Dari Anas bin Malik radhiyallahu 'anhu, bahwa Rasulullah Shallallahu 'alaihi wa sallam pernah datang ke rumah ibunya, Ummu Sulaim radhiyallahu 'anha. Beliau pun menyuguhi Nabi Shallallahu 'alaihi wa sallam dengan kurma dan mentega. Beliau bersabda:

أعِيدُوا سَمْنَكُمْ فِي سِقَائِهِ، وَتَمْرَكُمْ فِي وِعَائِهِ، فَإِنِّي صَائِمٌ

"Kembalikan mentega dan kurma kalian di wadahnya, karena aku puasa." (HR Bukhari nomor 1982) 

Dianjurkan Mendoakan Tuan Rumah

Dari Abu Hurairah radhiyallahu 'anhu, Rasulullah Shallallahu 'alaihi wa sallam bersabda:

إِذَا دُعِيَ أَحَدُكُمْ، فَلْيُجِبْ، فَإِنْ كَانَ صَائِمًا، فَلْيُصَلِّ، وَإِنْ كَانَ مُفْطِرًا، فَلْيَطْعَمْ

"Apabila kalian diundang, penuhi undangan itu. Jika kalian puasa, 'sholatlah.' Dan jika kalian tidak puasa, makanlah." (HR Muslim nomor 1431)

Imam An-Nawawi menyabutkan perbedaan pendapat ulama berbeda tentang makna kata "sholat" dalam hadits tersebut.

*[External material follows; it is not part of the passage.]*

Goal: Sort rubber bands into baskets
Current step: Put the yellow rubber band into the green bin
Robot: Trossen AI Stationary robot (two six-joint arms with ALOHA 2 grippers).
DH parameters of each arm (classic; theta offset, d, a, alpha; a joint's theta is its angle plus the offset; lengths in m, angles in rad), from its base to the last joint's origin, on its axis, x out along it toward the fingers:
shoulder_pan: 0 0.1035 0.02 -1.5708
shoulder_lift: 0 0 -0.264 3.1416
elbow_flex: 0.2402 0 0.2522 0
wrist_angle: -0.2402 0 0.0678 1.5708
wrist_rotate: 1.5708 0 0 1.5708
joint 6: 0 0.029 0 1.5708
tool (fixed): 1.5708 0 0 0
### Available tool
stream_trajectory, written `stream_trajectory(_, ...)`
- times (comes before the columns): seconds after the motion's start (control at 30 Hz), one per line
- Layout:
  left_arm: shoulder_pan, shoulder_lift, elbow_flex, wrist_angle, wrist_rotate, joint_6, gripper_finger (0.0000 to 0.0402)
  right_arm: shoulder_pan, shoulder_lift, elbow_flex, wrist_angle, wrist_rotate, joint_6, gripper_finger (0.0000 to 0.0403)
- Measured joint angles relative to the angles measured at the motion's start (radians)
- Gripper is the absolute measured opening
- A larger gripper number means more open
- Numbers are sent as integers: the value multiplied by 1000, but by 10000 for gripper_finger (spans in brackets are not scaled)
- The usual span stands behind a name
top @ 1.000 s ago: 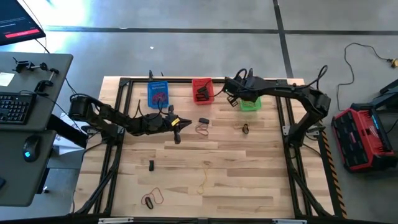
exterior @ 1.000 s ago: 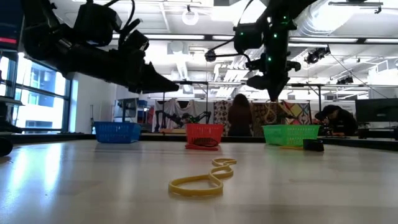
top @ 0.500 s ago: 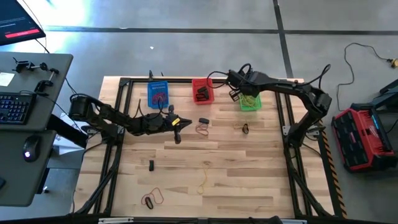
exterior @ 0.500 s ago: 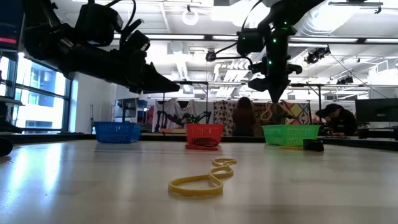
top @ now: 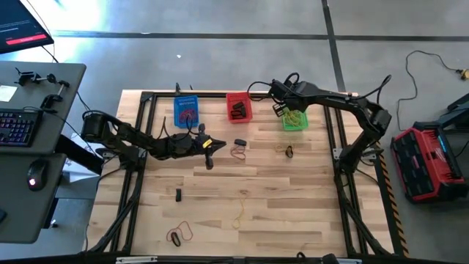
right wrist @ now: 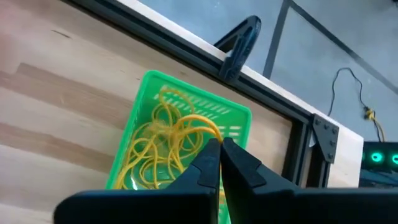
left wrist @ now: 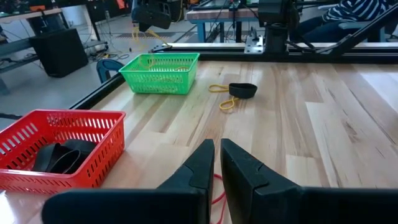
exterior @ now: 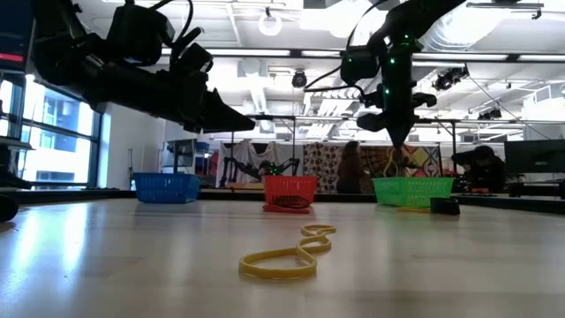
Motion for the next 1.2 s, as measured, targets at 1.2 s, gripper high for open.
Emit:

وقيل المراد الصلاة الشرعية بالركوع والسجود أي يشتغل بالصلاة ليحصل له فضلها ولتبرك أهل المكان والحاضرين

"Sebagian ulama berpendapat, makna kata sholat dalam hadits ini adalah mengerjakan ibadah sholat ada rukuk dan sujudnya. Artinya, orang ini mengerjakan sholat di rumah yang mengundang, sehingga dia mendapat keutamaan sholat dan pengundang berikut hadirin mendapatkan keberkahan."

قال الجمهور معناه فليدع لأهل الطعام بالمغفرة والبركة ونحو ذلك وأصل الصلاة في اللغة الدعاء

"Sementara mayoritas ulama berpendapat, makna sholat dalam hadits itu adalah mendoakan orang yang mengundang dengan doa ampunan atau keberkahan atau semacamnya. Dan makna bahasa kata sholat adalah doa." (Syarh Shahih Muslim, An-Nawawi, 9/236)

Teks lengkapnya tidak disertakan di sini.